= BRIEF =
Without changing anything, output the records below.

= PROVIDED RECORDS =
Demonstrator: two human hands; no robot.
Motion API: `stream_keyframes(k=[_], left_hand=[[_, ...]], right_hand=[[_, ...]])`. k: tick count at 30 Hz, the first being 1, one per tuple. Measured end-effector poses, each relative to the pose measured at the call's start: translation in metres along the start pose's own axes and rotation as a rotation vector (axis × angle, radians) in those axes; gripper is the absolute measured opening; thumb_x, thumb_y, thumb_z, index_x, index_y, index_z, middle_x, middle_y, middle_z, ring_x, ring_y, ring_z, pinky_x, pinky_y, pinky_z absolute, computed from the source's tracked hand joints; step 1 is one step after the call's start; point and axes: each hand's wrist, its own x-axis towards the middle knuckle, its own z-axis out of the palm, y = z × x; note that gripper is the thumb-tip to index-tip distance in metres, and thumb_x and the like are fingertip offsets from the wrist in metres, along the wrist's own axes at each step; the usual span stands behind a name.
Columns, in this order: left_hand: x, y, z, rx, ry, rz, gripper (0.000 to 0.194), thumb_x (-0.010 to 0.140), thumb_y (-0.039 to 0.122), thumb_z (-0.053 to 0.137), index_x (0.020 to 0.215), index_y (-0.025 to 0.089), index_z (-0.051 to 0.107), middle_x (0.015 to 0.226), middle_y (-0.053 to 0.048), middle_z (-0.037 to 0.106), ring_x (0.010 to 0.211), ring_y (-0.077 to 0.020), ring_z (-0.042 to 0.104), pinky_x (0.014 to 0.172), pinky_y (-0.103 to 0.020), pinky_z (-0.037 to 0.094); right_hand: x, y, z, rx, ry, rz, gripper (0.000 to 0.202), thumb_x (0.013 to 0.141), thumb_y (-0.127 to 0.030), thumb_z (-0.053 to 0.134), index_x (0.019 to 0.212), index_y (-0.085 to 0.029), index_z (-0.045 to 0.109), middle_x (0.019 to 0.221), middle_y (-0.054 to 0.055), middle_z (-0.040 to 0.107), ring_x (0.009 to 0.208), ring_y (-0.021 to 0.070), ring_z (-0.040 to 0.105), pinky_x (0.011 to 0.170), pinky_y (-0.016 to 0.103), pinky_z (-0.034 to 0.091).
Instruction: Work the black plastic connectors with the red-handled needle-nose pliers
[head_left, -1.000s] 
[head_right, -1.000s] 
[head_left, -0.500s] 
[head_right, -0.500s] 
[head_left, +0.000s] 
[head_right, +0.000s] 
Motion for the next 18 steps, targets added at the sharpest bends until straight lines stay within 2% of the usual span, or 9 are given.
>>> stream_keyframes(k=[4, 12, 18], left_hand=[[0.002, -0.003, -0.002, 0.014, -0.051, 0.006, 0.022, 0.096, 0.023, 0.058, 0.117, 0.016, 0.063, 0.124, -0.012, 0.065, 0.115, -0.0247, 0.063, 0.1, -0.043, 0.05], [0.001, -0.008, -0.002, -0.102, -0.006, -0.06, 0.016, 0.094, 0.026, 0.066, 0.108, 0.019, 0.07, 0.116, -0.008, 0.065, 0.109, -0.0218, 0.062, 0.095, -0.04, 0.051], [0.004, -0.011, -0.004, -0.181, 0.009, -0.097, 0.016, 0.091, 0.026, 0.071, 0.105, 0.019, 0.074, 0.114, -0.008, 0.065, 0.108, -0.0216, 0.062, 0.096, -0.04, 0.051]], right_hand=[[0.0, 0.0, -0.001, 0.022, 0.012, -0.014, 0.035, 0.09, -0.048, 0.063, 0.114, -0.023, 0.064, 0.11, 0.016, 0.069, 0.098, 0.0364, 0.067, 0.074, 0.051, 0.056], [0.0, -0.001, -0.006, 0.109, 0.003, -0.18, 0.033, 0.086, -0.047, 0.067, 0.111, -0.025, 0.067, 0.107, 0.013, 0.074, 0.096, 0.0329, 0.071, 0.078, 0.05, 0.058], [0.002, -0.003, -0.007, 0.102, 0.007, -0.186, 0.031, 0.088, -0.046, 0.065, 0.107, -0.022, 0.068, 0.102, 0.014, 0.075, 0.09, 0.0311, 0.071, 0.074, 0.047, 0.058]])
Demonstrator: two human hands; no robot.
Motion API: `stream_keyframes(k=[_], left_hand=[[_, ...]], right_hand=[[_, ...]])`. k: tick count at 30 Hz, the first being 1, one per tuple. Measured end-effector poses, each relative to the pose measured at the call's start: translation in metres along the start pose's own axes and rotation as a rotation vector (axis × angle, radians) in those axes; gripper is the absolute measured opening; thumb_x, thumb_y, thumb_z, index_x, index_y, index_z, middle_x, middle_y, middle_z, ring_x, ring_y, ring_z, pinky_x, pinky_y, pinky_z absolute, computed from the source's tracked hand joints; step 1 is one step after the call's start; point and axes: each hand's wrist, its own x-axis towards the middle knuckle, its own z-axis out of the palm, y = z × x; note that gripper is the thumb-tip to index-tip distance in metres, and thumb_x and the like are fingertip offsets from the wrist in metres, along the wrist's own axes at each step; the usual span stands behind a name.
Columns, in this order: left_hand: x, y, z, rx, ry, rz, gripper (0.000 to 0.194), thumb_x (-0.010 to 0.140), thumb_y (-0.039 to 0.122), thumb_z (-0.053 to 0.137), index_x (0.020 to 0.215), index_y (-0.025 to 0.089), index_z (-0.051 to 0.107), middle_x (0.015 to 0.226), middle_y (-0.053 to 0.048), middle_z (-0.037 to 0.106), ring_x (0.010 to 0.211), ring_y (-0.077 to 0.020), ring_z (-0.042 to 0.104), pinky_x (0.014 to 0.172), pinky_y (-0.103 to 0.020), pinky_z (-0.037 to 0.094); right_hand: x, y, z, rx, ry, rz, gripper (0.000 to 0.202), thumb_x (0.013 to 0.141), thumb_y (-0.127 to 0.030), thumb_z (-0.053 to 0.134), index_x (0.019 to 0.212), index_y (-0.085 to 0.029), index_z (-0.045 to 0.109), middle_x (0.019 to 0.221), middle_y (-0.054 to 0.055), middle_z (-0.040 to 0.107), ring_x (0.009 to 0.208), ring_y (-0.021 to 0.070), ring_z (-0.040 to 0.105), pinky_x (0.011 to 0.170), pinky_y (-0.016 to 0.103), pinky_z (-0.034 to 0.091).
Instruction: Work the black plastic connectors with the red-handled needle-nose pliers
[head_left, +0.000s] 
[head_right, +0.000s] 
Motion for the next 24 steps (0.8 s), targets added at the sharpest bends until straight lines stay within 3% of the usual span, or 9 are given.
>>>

= SOLVED EXERCISE =
Demonstrator: two human hands; no robot.
Motion API: `stream_keyframes(k=[_], left_hand=[[_, ...]], right_hand=[[_, ...]])`. k: tick count at 30 Hz, the first being 1, one per tuple. Measured end-effector poses, each relative to the pose measured at the call's start: translation in metres along the start pose's own axes and rotation as a rotation vector (axis × angle, radians) in those axes; gripper is the absolute measured opening; thumb_x, thumb_y, thumb_z, index_x, index_y, index_z, middle_x, middle_y, middle_z, ring_x, ring_y, ring_z, pinky_x, pinky_y, pinky_z absolute, computed from the source's tracked hand joints; step 1 is one step after the call's start; point and axes: each hand's wrist, its own x-axis towards the middle knuckle, its own z-axis out of the palm, y = z × x; note that gripper is the thumb-tip to index-tip distance in metres, and thumb_x and the like are fingertip offsets from the wrist in metres, along the wrist's own axes at each step; the usual span stands behind a name.
Columns, in this order: left_hand: x, y, z, rx, ry, rz, gripper (0.000 to 0.194), thumb_x (-0.010 to 0.140), thumb_y (-0.039 to 0.122), thumb_z (-0.053 to 0.137), index_x (0.020 to 0.215), index_y (-0.025 to 0.089), index_z (-0.051 to 0.107), middle_x (0.015 to 0.226), middle_y (-0.053 to 0.048), middle_z (-0.037 to 0.106), ring_x (0.010 to 0.211), ring_y (-0.077 to 0.020), ring_z (-0.042 to 0.104), pinky_x (0.014 to 0.172), pinky_y (-0.103 to 0.020), pinky_z (-0.037 to 0.094); right_hand: x, y, z, rx, ry, rz, gripper (0.000 to 0.202), thumb_x (0.013 to 0.141), thumb_y (-0.127 to 0.030), thumb_z (-0.053 to 0.134), index_x (0.019 to 0.212), index_y (-0.085 to 0.029), index_z (-0.045 to 0.109), middle_x (0.019 to 0.221), middle_y (-0.054 to 0.055), middle_z (-0.040 to 0.107), ring_x (0.009 to 0.208), ring_y (-0.021 to 0.070), ring_z (-0.040 to 0.105), pinky_x (0.011 to 0.170), pinky_y (-0.016 to 0.103), pinky_z (-0.034 to 0.091).
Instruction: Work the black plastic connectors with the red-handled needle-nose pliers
[head_left, -1.000s] 
[head_right, -1.000s] 
[head_left, -0.500s] 
[head_right, -0.500s] 
[head_left, +0.000s] 
[head_right, +0.000s] 
Motion for the next 18 steps, targets added at the sharpest bends until straight lines stay within 2% of the usual span, or 9 are given.
>>> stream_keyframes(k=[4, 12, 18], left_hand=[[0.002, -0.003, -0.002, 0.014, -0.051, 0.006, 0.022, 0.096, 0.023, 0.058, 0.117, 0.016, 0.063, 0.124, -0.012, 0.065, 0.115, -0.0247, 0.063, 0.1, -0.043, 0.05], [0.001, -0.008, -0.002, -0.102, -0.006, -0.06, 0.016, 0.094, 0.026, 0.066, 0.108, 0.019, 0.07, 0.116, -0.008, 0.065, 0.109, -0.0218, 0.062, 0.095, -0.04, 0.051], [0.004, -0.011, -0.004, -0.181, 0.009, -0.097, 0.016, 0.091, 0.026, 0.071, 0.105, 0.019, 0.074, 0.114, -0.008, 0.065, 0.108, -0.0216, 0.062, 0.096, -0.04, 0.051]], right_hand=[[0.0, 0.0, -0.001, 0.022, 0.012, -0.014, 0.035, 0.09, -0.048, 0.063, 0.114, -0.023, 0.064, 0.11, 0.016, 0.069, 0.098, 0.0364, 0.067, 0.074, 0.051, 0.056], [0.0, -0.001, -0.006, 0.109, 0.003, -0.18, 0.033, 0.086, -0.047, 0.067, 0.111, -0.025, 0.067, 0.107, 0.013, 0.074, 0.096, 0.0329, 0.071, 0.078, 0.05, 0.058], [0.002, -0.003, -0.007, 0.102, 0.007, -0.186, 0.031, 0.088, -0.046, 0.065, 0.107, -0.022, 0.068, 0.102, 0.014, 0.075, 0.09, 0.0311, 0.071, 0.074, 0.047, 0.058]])
Demonstrator: two human hands; no robot.
Motion API: `stream_keyframes(k=[_], left_hand=[[_, ...]], right_hand=[[_, ...]])`. k: tick count at 30 Hz, the first being 1, one per tuple. Measured end-effector poses, each relative to the pose measured at the call's start: translation in metres along the start pose's own axes and rotation as a rotation vector (axis × angle, radians) in those axes; gripper is the absolute measured opening; thumb_x, thumb_y, thumb_z, index_x, index_y, index_z, middle_x, middle_y, middle_z, ring_x, ring_y, ring_z, pinky_x, pinky_y, pinky_z absolute, computed from the source's tracked hand joints; step 1 is one step after the call's start; point and axes: each hand's wrist, its own x-axis towards the middle knuckle, its own z-axis out of the palm, y = z × x; note that gripper is the thumb-tip to index-tip distance in metres, and thumb_x and the like are fingertip offsets from the wrist in metres, along the wrist's own axes at each step; the usual span stands behind a name.
Columns, in this order: left_hand: x, y, z, rx, ry, rz, gripper (0.000 to 0.194), thumb_x (-0.010 to 0.140), thumb_y (-0.039 to 0.122), thumb_z (-0.053 to 0.137), index_x (0.020 to 0.215), index_y (-0.025 to 0.089), index_z (-0.051 to 0.107), middle_x (0.015 to 0.226), middle_y (-0.053 to 0.048), middle_z (-0.037 to 0.106), ring_x (0.010 to 0.211), ring_y (-0.077 to 0.020), ring_z (-0.042 to 0.104), pinky_x (0.014 to 0.172), pinky_y (-0.103 to 0.020), pinky_z (-0.037 to 0.094); right_hand: x, y, z, rx, ry, rz, gripper (0.000 to 0.202), thumb_x (0.013 to 0.141), thumb_y (-0.127 to 0.030), thumb_z (-0.053 to 0.134), index_x (0.019 to 0.212), index_y (-0.085 to 0.029), index_z (-0.045 to 0.109), middle_x (0.019 to 0.221), middle_y (-0.054 to 0.055), middle_z (-0.040 to 0.107), ring_x (0.009 to 0.208), ring_y (-0.021 to 0.070), ring_z (-0.040 to 0.105), pinky_x (0.011 to 0.170), pinky_y (-0.016 to 0.103), pinky_z (-0.034 to 0.091).
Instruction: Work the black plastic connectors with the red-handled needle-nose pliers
[head_left, +0.000s] 
[head_right, +0.000s] 
Motion for the next 24 steps (0.8 s), targets added at the sharpest bends until straight lines stay within 3% of the usual span, or 9 are given.
>>>

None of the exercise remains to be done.